The annual results announced on June 30 showed that Hengyi Holdings' income was HK $200.3 million, up 10.1% from a year earlier, gross profit was HK $49.785 million, down 17.7% from a year earlier, and profit attributable to shareholders was HK $12.245 million, down 23.8% from a year earlier. Basic earnings per share are HK1.6 cents.

An announcement caused a huge shock in the stock price.

HY Steel Company Limited ("HY Steel"), the controlling shareholder of the Company, entered into a memorandum of understanding with an independent third party (the "potential Purchaser") regarding the possible sale by HY Steel of 570 million common shares in the share capital of the Company to potential purchasers, representing approximately 74.26% of the issued share capital of the Company as at the date of the announcement.
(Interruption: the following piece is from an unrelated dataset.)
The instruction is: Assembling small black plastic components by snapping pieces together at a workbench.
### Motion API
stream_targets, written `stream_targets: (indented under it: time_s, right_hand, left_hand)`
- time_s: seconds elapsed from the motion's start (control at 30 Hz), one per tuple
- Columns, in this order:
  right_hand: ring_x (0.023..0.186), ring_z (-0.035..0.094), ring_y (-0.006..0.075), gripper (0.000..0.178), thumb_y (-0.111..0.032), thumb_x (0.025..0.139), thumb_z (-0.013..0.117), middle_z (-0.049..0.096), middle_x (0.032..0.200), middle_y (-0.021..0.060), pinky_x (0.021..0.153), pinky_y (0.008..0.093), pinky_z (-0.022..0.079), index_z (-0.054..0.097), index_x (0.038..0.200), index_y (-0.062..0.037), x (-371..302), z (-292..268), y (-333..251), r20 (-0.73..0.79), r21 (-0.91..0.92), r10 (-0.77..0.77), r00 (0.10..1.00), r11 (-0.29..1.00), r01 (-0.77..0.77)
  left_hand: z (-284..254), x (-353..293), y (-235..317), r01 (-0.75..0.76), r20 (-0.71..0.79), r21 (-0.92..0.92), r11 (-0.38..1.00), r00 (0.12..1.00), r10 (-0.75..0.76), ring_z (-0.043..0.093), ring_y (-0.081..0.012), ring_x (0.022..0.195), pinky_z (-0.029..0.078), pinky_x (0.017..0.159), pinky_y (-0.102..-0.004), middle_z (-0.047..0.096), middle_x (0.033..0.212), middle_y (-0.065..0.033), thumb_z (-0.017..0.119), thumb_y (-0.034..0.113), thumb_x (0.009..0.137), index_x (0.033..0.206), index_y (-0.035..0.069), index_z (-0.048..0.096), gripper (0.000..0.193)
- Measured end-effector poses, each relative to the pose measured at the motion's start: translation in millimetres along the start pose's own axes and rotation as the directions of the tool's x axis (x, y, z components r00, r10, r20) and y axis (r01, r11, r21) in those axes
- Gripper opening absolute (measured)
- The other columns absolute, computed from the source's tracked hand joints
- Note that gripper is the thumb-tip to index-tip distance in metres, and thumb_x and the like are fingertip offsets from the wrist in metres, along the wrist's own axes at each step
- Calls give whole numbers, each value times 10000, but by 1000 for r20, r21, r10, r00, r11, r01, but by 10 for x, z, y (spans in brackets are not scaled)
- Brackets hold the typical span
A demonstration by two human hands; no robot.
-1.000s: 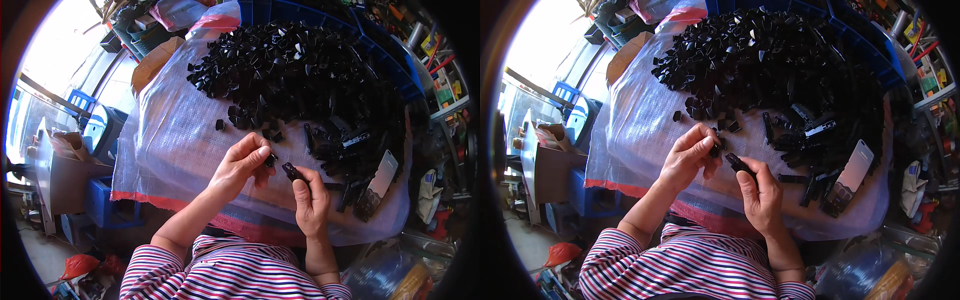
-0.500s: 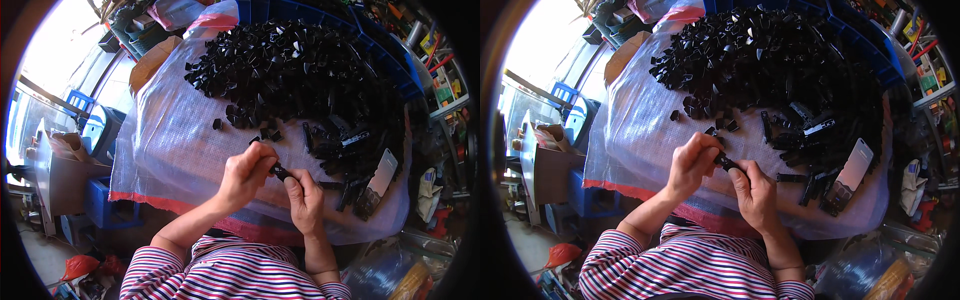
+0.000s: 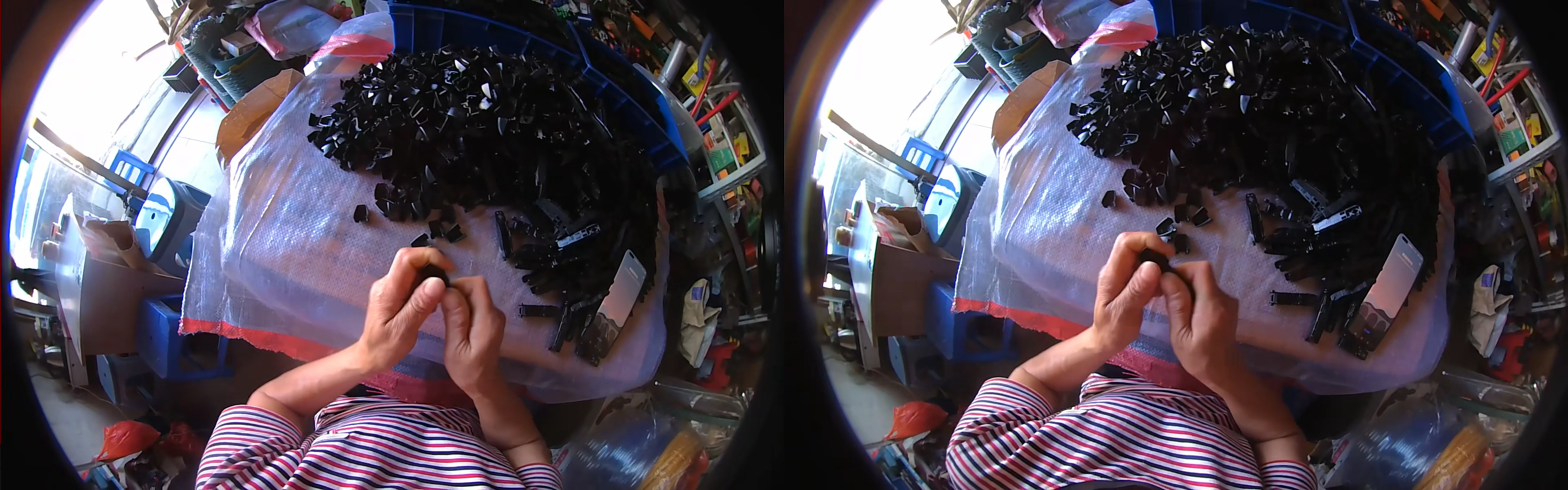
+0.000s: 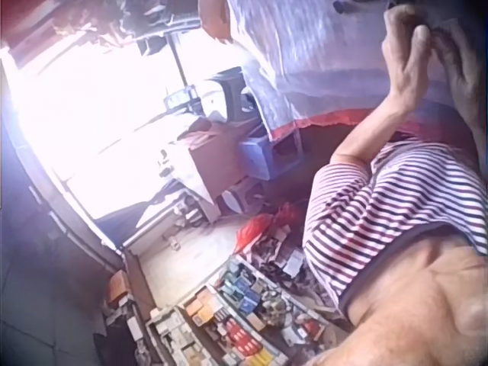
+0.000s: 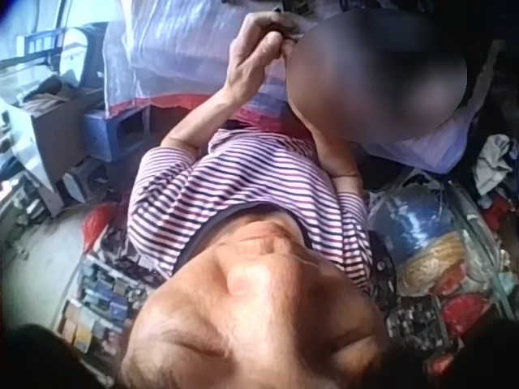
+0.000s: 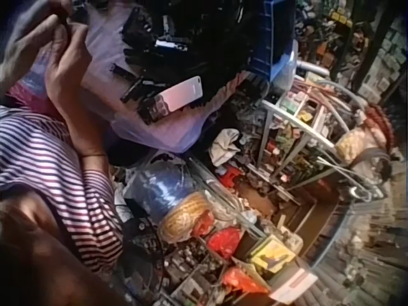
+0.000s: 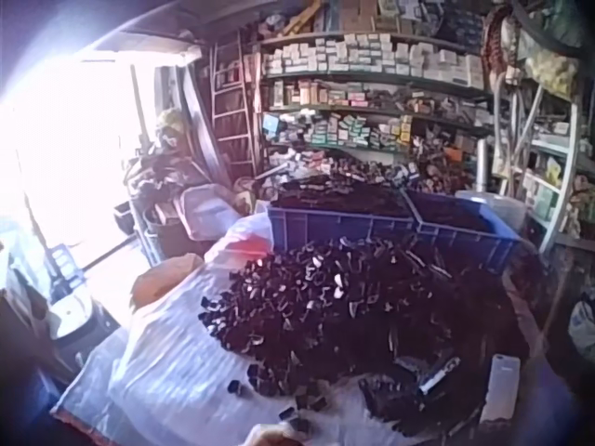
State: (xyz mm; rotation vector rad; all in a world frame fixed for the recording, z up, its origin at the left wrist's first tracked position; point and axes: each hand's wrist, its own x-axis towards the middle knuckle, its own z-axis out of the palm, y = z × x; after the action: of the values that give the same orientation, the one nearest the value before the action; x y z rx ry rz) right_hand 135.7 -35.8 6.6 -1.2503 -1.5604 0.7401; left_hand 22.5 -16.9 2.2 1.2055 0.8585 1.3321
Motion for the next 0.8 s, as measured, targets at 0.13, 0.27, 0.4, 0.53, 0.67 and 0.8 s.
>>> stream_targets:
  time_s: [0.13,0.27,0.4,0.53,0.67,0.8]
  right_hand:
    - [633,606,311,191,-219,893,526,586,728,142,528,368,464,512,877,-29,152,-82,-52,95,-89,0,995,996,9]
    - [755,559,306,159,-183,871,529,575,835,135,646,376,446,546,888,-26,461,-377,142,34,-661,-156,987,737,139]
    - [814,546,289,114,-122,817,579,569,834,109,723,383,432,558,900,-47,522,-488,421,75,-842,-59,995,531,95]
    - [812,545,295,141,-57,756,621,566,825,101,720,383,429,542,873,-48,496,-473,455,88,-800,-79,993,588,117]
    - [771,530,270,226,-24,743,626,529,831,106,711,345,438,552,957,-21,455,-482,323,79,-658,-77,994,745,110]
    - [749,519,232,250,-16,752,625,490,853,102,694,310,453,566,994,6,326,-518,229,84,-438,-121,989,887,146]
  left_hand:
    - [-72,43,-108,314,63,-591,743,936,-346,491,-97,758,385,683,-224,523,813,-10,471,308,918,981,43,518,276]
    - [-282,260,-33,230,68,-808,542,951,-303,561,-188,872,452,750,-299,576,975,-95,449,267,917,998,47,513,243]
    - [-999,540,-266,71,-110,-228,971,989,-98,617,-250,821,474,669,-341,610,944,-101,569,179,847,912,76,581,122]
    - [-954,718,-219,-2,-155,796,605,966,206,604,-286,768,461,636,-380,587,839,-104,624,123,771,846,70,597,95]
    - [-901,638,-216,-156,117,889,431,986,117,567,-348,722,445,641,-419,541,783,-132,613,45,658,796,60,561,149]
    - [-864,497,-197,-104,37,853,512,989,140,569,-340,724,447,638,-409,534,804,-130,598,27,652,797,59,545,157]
After the announcement, the stock soared 66% on Aug. 17, but it didn't last long, and the share price plummeted just 10 trading days later.

Industry insiders believe that Hong Kong stocks with concentrated holdings and small circulation can easily lead to sharp rise and fall in stock prices caused by capital speculation.There are fewer shares in circulation on the market, and a smaller sell-off of capital can cause a huge shock in share prices. The banker can recover the principal by driving up the stock price in the early stage, and then only need to sell a small amount of shares, so that the cost of the shares can reach zero.Investors should be on guard against Hong Kong stocks with concentrated holdings, small liquidity and poor liquidity, and invest rationally.

The translation is provided by third-party software.